In Kubernetes, liveness and readiness probes are critical for ensuring application health and traffic management. However, probe misconfigurations or application issues can lead to traffic loss, unnecessary restarts, or prolonged downtimes. This guide walks you through how to debug probes using real-world tools and scenarios.

🔍 Step-by-Step Debugging Workflow¶

✅ 1. Check Pod Status with `kubectl get pods`¶

kubectl get pods

Look for: - STATUS: Is it Running, CrashLoopBackOff, Pending? - READY: Are all containers marked as ready (e.g., 1/1)?

If the pod is running but not ready, suspect a readiness probe issue. If the pod is restarting repeatedly, suspect a liveness probe failure.

📄 2. Describe the Pod with `kubectl describe pod`¶

kubectl describe pod <pod-name>

Check the following: - Conditions: Look for Ready=True/False - Events: - Readiness probe failed: - Liveness probe failed:

This tells you which probe is failing and whether Kubernetes is restarting the pod or removing it from service endpoints.

Example failure message:

Readiness probe failed: HTTP probe failed with statuscode: 500

📦 3. Inspect Container Logs¶

kubectl logs <pod-name> -c <container-name>

This helps answer: - Is the container app actually up and responding? - Is the readiness/liveness endpoint working as expected? - Any crash messages or stack traces?

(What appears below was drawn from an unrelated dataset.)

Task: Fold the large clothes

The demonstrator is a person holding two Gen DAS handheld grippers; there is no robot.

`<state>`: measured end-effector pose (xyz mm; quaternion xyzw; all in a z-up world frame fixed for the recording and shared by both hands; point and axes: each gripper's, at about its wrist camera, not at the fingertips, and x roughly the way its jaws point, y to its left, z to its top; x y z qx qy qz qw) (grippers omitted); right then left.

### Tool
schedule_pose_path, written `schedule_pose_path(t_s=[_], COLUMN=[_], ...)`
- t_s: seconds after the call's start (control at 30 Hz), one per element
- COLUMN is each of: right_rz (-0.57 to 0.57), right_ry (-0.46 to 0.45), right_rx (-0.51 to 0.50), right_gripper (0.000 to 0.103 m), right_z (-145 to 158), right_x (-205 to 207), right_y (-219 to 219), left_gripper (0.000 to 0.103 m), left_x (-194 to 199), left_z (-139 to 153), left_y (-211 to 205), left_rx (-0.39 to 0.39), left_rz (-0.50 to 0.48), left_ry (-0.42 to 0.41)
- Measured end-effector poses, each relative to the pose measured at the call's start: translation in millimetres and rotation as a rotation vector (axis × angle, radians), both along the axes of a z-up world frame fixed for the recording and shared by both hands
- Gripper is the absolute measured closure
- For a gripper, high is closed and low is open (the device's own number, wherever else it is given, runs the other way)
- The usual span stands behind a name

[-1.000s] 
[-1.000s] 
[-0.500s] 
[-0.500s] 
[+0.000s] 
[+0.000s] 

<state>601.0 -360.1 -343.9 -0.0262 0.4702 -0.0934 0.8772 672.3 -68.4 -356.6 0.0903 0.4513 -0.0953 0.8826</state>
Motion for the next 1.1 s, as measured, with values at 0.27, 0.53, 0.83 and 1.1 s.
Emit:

You can even combine kubectl logs with -f to tail logs in real-time.

kubectl logs -f <pod-name> -c <container-name>

🧪 4. Manually Curl the Probe Endpoint (if HTTP probe)¶

kubectl exec -it <pod-name> -- curl -v localhost:<port>/<path>

Example:

kubectl exec -it pod-with-issue -- curl -v localhost:8080/ready

Check for: - HTTP 200 = Healthy - HTTP 4xx/5xx = Probe will fail

If curl works inside but fails in the probe, check for: - Wrong probe path - Probe port mismatch - App not listening on localhost

🔄 5. Check Probe Configuration in YAML¶

kubectl get pod <pod-name> -o yaml | grep -A10 readinessProbe
kubectl get pod <pod-name> -o yaml | grep -A10 livenessProbe

Common misconfigurations: - Wrong port or path - initialDelaySeconds too short for slow booting apps - timeoutSeconds too low

🛠 Common Fix Patterns¶

Problem	Fix
Probe fails immediately after pod starts	Increase `initialDelaySeconds`
App takes time to start	Add `APP_START_DELAY` + readiness probe
App becomes unresponsive temporarily	Add liveness probe to restart it
Pod never becomes ready	Confirm readiness path and app behavior
App crashes after hitting endpoint	Add both readiness + liveness probes

🧠 Bonus: Use Events + JSONPath to Filter Output¶

View Events for Namespace¶

kubectl get events --sort-by=.metadata.creationTimestamp

Get Probe Events Only¶

kubectl get events | grep -E 'Readiness|Liveness'

Get Status of Readiness for All Pods¶

kubectl get pods -o=jsonpath='{range .items[*]}{.metadata.name}{"\t"}{.status.conditions[?(@.type=="Ready")].status}{"\n"}{end}'

✅ Final Notes¶

Always test probes locally before deploying.
Start with loose probe configs (e.g., higher delays), tighten them over time.
Avoid setting overly aggressive probe values in production.